第114話

今日(3月30日)は、心療内科医・石井先生の診察を受けるため、9:20頃出かけた。午後は仕事があるので、午前10時の予約を取ってあった。

それを念じていたおかげか、朝方の眠りが浅く、浅いまま、息苦しさのみに耐えて起きられた。


診療所の広さに比例して狭い待合室のライトグリーンの長椅子には6人くらいが座っていたが、基本的に予約者優先だからか、思ったほど待たずに名前を呼ばれた。

まずは、期待の星・リフレックス錠15g服用報告だった。2週間前、この新薬を処方された時は自信満々だった。これはイケるはず!だった。

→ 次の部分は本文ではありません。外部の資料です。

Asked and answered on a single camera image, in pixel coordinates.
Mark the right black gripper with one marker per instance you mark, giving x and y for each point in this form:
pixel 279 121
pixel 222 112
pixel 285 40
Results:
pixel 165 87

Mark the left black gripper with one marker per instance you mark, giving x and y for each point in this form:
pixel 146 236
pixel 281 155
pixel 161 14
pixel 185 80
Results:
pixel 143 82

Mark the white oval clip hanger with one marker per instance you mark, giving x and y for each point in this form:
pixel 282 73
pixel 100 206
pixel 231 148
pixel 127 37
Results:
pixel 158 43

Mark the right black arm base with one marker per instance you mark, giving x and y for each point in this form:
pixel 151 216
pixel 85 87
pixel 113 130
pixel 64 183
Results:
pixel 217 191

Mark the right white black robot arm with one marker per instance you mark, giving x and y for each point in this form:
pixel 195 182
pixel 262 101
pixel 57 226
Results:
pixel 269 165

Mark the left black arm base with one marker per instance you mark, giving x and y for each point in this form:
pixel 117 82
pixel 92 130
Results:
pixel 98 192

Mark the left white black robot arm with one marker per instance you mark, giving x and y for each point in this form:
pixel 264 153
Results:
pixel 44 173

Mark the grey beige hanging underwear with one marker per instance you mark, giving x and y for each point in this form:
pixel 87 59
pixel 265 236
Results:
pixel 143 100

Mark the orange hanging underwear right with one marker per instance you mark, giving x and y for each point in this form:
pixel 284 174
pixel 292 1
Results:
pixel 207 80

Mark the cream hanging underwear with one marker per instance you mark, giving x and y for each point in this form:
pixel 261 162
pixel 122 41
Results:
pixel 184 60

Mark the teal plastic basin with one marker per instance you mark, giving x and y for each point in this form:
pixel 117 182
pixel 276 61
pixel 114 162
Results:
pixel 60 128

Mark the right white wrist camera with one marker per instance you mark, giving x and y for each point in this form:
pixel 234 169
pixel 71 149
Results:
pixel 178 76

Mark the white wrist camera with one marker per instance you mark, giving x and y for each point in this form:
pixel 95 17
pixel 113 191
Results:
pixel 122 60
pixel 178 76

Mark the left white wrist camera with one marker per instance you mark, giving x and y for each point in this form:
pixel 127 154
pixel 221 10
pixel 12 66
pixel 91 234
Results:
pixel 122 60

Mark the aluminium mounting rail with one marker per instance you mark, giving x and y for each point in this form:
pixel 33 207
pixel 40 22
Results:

「……体質に合わないんでしょうか、催眠剤なしでもこれだけでそこそこ眠れるんですが、なんか全身に違和感があるんです。いや、しんどいのはリフレックスを飲まない時も同じですが、こう…… しんどさが違うと言うか…… なんか、リフレックスを飲んだ日は人工的な苦痛で、飲まないこれまでの薬だけの日は病から来る自然な苦痛なんです。」

どうにかこうにか、先生に伝わる説明ができた。そして、先生とともに残念がり、

「申し訳ないけど、これはやってみないとわからんからなぁ〜」

と言われた。もちろん承知している。

私はひどい息苦しさがある上に、多くを語らねば、と早口でしゃべったために息切れしながらも、

「はい、結婚みたいなもんですね………」

と返し、先生を笑わせた。私は石井先生には何でも話せる。先生はとことん聞いてくれる。飄々とした先生には、冗談も気安く言える。実に有り難い医師と患者の関係である。


先生は、リフレックスを止め、服用歴のある薬のひとつの量を増やそうと決めた。そして、様子を見つつ、向こう2週間、それらの組み合わせをある程度変えてみる権限を私に与えた。


朝から続く胸の重苦しさが午後になっても全然治らず、アフタースクール指導員役は重労働に感じられた。約40分の外遊びに2回付き添い、軟式ソフトボールの球を投げ、拾いに数歩走っては息を荒くした。立っていられない時は、しゃがんでパワーをストックした。

室内でも、少し大きな声でしゃべると息切れし、一点を集中して見つめてパッと顔を起こすと天井が回った。

こういう日もあるのだ、と新発見だった。朝から症状が重いまま陽が落ちることはめったにないことなのだ。